▸ **Extracted material**:
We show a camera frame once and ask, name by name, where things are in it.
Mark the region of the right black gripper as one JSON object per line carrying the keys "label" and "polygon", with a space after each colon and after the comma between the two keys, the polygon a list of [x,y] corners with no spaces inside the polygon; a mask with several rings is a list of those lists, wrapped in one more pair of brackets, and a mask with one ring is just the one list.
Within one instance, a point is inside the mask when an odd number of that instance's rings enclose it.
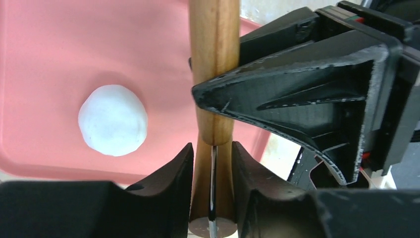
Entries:
{"label": "right black gripper", "polygon": [[241,37],[239,68],[212,81],[220,114],[319,155],[340,184],[387,173],[420,118],[420,30],[342,1],[294,10]]}

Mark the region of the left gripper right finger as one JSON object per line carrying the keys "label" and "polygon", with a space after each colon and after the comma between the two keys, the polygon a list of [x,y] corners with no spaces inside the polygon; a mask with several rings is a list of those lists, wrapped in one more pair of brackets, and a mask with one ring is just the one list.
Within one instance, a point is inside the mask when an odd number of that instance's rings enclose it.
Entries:
{"label": "left gripper right finger", "polygon": [[232,143],[232,174],[241,238],[417,238],[420,192],[413,189],[305,191]]}

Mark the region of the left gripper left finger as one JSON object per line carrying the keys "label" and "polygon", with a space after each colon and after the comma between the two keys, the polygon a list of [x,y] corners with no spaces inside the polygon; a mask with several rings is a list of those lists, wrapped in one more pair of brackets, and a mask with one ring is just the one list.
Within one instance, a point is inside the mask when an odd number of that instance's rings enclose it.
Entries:
{"label": "left gripper left finger", "polygon": [[121,188],[111,181],[8,181],[0,185],[3,238],[185,238],[193,145]]}

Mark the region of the white dough ball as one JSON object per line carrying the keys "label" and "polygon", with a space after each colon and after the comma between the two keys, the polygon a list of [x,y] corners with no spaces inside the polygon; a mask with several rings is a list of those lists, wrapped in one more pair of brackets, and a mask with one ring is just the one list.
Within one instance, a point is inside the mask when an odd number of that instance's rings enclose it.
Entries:
{"label": "white dough ball", "polygon": [[82,104],[78,125],[91,149],[120,157],[136,151],[144,143],[148,115],[132,91],[121,85],[104,85]]}

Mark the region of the wooden rolling pin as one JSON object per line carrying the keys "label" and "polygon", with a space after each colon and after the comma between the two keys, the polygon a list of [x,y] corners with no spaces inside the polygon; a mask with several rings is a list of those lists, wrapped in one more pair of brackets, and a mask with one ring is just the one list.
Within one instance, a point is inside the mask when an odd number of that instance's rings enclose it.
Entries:
{"label": "wooden rolling pin", "polygon": [[238,66],[240,3],[189,1],[191,69],[198,141],[194,161],[190,231],[203,238],[235,233],[231,144],[234,122],[216,114],[229,103],[212,79]]}

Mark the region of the pink silicone mat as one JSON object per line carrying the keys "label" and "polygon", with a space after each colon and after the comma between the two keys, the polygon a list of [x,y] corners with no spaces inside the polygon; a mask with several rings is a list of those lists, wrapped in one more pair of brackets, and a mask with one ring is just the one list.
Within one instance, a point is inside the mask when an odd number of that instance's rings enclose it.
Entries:
{"label": "pink silicone mat", "polygon": [[[185,0],[3,0],[0,168],[17,177],[133,183],[198,137]],[[147,138],[122,157],[89,148],[81,105],[98,87],[130,89]]]}

▸ **The task**: Print the whole listing above once more, word for word, without its pictures.

▸ **Solution for this exercise**:
We show a camera frame once and ask, name by name, where things are in it.
Mark the region of the right black gripper as one JSON object per line carrying the keys "label" and "polygon", with a space after each colon and after the comma between the two keys, the polygon a list of [x,y] corners with no spaces inside the polygon; a mask with several rings is a list of those lists, wrapped in one more pair of brackets, and a mask with one ring is just the one list.
Within one instance, a point is inside the mask when an odd number of that instance's rings enclose it.
Entries:
{"label": "right black gripper", "polygon": [[241,37],[239,68],[212,81],[220,114],[319,155],[340,184],[387,173],[420,118],[420,30],[342,1],[294,10]]}

Mark the region of the left gripper right finger as one JSON object per line carrying the keys "label" and "polygon", with a space after each colon and after the comma between the two keys, the polygon a list of [x,y] corners with no spaces inside the polygon; a mask with several rings is a list of those lists, wrapped in one more pair of brackets, and a mask with one ring is just the one list.
Within one instance, a point is inside the mask when an odd number of that instance's rings enclose it.
Entries:
{"label": "left gripper right finger", "polygon": [[232,143],[232,174],[241,238],[417,238],[420,192],[413,189],[305,191]]}

Mark the region of the left gripper left finger as one JSON object per line carrying the keys "label" and "polygon", with a space after each colon and after the comma between the two keys, the polygon a list of [x,y] corners with no spaces inside the polygon; a mask with several rings is a list of those lists, wrapped in one more pair of brackets, and a mask with one ring is just the one list.
Within one instance, a point is inside the mask when an odd number of that instance's rings enclose it.
Entries:
{"label": "left gripper left finger", "polygon": [[121,188],[111,181],[8,181],[0,185],[3,238],[185,238],[193,145]]}

Mark the region of the white dough ball as one JSON object per line carrying the keys "label" and "polygon", with a space after each colon and after the comma between the two keys, the polygon a list of [x,y] corners with no spaces inside the polygon; a mask with several rings is a list of those lists, wrapped in one more pair of brackets, and a mask with one ring is just the one list.
Within one instance, a point is inside the mask when an odd number of that instance's rings enclose it.
Entries:
{"label": "white dough ball", "polygon": [[82,104],[78,125],[91,149],[120,157],[136,151],[144,143],[148,115],[132,91],[121,85],[104,85]]}

Mark the region of the wooden rolling pin as one JSON object per line carrying the keys "label" and "polygon", with a space after each colon and after the comma between the two keys, the polygon a list of [x,y] corners with no spaces inside the polygon; a mask with several rings is a list of those lists, wrapped in one more pair of brackets, and a mask with one ring is just the one list.
Within one instance, a point is inside the mask when an odd number of that instance's rings enclose it.
Entries:
{"label": "wooden rolling pin", "polygon": [[238,66],[240,3],[189,1],[191,69],[198,141],[194,161],[190,231],[203,238],[235,233],[231,144],[234,122],[216,114],[229,103],[212,79]]}

Mark the region of the pink silicone mat as one JSON object per line carrying the keys "label" and "polygon", with a space after each colon and after the comma between the two keys, the polygon a list of [x,y] corners with no spaces inside the polygon; a mask with several rings is a list of those lists, wrapped in one more pair of brackets, and a mask with one ring is just the one list.
Within one instance, a point is inside the mask when an odd number of that instance's rings enclose it.
Entries:
{"label": "pink silicone mat", "polygon": [[[185,0],[3,0],[0,168],[17,177],[133,183],[198,137]],[[147,138],[122,157],[89,148],[81,105],[98,87],[130,89]]]}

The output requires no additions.